▶ _WHAT IS EXPECTED_
Reading the data below, count the lines that carry the string "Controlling". Give nothing but the count.
Segment Open
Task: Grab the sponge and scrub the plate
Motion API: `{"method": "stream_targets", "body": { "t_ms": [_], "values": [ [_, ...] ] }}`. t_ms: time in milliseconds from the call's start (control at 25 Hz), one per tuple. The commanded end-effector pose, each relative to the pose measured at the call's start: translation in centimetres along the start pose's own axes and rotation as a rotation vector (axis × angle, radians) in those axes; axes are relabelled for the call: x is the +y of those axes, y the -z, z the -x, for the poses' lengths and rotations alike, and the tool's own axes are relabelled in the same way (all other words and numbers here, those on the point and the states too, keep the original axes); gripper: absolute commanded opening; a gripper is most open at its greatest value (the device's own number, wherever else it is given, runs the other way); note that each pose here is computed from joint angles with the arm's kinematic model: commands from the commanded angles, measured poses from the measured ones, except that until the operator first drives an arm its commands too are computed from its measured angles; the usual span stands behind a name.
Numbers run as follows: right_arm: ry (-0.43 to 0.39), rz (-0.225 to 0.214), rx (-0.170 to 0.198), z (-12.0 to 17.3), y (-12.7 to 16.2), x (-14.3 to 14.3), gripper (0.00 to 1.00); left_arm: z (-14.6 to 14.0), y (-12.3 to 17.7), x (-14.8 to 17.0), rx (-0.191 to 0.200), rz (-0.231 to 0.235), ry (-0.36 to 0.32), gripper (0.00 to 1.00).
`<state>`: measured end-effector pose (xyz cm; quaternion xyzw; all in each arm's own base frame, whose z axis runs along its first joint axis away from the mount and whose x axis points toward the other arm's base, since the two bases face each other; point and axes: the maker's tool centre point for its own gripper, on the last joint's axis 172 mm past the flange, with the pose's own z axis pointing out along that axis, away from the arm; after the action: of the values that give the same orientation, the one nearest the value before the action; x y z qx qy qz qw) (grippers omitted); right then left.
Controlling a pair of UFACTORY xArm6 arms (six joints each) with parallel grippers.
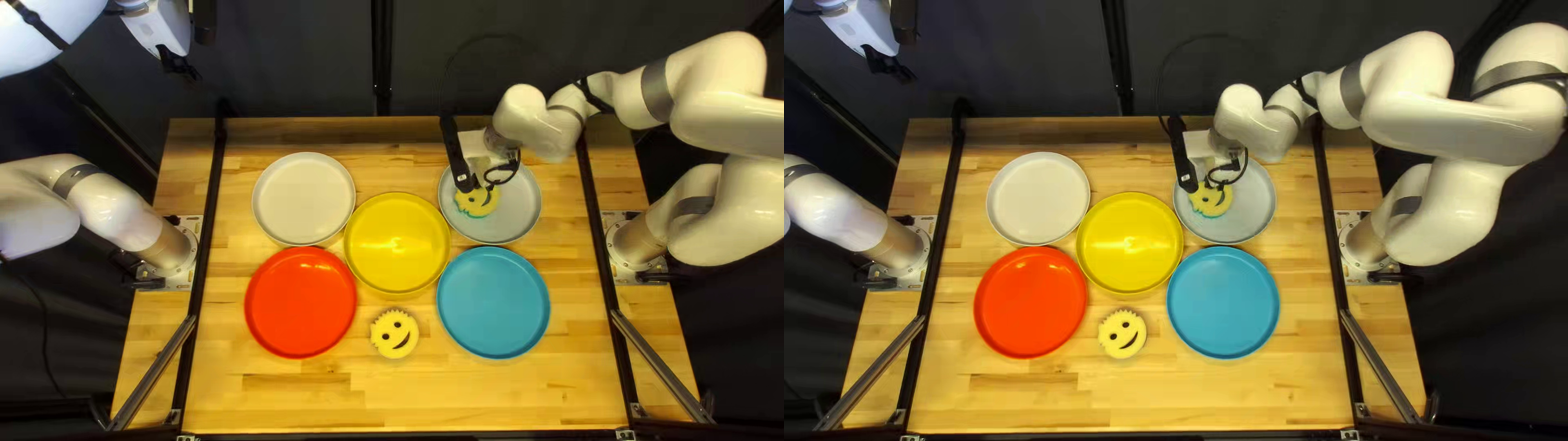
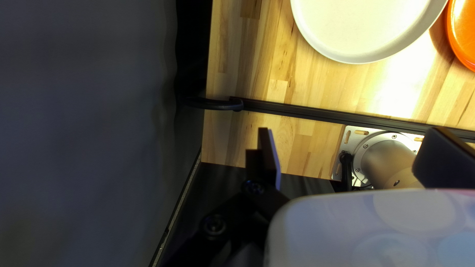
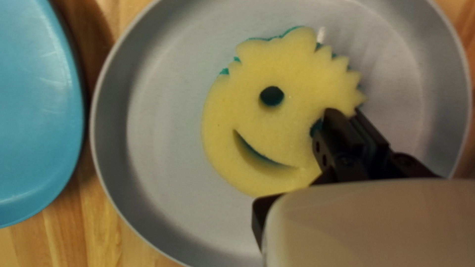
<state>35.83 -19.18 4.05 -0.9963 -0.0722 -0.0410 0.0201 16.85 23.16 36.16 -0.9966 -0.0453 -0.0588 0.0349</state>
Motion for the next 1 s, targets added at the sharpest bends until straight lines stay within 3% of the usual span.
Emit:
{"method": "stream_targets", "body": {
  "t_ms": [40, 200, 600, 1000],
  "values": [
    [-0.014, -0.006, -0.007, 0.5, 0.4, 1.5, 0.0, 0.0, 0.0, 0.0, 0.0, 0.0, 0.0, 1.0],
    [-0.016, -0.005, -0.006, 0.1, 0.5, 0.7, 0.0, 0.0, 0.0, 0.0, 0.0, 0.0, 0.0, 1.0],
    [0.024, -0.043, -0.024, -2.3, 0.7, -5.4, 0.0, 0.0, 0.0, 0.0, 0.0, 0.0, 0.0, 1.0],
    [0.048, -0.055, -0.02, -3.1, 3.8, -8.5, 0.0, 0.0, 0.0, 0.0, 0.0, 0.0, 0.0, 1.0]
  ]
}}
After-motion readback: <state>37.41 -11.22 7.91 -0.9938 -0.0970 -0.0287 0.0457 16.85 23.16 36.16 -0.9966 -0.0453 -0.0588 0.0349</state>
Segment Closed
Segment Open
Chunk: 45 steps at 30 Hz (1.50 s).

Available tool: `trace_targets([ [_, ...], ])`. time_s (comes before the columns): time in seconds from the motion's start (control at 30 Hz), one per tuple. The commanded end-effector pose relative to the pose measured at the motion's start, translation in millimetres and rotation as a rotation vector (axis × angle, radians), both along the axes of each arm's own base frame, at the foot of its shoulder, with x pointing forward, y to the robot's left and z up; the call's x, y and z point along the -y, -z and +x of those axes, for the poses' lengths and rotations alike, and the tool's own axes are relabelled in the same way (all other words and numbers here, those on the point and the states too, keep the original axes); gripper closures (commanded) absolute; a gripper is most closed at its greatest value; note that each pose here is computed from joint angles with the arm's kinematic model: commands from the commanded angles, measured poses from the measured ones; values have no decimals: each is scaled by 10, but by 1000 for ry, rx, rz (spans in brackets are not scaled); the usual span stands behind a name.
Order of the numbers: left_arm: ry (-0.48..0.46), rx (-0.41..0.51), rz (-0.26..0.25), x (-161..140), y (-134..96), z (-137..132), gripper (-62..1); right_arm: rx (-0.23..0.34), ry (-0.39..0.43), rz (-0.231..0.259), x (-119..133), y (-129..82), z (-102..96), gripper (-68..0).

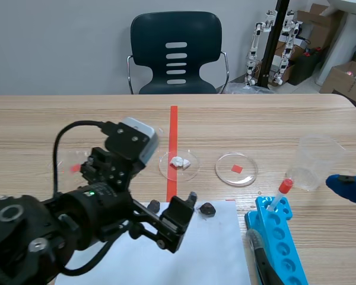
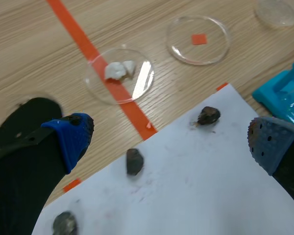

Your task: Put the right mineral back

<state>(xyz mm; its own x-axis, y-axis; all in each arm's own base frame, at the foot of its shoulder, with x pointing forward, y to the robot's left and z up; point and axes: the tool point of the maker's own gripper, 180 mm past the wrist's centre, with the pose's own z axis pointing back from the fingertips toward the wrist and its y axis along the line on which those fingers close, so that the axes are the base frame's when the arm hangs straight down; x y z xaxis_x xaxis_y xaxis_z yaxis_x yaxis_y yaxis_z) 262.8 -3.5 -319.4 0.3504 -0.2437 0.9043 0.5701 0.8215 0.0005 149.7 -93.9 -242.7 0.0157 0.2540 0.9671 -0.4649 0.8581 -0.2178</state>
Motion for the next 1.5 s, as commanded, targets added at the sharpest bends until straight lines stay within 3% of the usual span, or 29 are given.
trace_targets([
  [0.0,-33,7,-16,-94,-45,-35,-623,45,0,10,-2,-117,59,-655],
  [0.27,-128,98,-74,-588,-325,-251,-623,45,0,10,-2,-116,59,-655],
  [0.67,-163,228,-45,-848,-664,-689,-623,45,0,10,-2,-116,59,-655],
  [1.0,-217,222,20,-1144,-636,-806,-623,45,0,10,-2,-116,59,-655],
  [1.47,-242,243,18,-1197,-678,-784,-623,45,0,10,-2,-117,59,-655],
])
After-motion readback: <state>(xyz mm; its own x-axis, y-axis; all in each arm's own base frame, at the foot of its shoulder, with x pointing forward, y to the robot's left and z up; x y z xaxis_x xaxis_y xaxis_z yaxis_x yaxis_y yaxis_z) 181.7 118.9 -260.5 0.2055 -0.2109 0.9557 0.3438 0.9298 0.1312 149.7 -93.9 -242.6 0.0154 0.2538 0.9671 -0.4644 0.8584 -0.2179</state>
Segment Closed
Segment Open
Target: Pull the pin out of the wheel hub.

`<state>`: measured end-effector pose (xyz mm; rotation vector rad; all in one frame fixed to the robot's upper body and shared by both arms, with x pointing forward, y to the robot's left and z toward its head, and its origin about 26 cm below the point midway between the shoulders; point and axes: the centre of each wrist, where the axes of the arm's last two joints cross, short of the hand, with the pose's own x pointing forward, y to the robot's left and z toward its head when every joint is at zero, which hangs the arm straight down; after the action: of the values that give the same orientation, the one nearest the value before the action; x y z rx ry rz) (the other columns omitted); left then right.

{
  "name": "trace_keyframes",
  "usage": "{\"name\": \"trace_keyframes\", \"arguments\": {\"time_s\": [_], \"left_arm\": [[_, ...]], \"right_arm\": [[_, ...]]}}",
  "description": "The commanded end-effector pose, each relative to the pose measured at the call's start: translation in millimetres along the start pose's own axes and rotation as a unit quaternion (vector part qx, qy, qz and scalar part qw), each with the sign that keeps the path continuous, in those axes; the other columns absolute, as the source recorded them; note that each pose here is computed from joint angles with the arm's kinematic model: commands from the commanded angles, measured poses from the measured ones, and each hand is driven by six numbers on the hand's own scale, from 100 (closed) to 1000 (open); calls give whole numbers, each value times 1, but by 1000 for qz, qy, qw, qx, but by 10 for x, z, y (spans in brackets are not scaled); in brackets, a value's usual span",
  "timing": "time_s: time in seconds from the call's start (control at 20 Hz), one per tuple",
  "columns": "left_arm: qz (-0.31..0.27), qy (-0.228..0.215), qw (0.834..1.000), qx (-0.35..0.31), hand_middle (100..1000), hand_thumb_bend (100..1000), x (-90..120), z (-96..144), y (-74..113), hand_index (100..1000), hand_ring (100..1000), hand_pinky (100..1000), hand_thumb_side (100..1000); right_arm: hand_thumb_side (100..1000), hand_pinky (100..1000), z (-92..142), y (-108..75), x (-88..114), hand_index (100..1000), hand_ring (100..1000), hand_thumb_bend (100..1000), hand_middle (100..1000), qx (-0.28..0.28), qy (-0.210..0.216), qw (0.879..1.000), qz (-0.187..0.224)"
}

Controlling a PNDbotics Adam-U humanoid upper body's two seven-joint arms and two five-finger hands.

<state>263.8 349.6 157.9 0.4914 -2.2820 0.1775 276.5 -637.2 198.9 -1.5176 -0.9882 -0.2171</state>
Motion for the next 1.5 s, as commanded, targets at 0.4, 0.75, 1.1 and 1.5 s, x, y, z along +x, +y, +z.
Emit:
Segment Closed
▶ _RESPONSE AREA_
2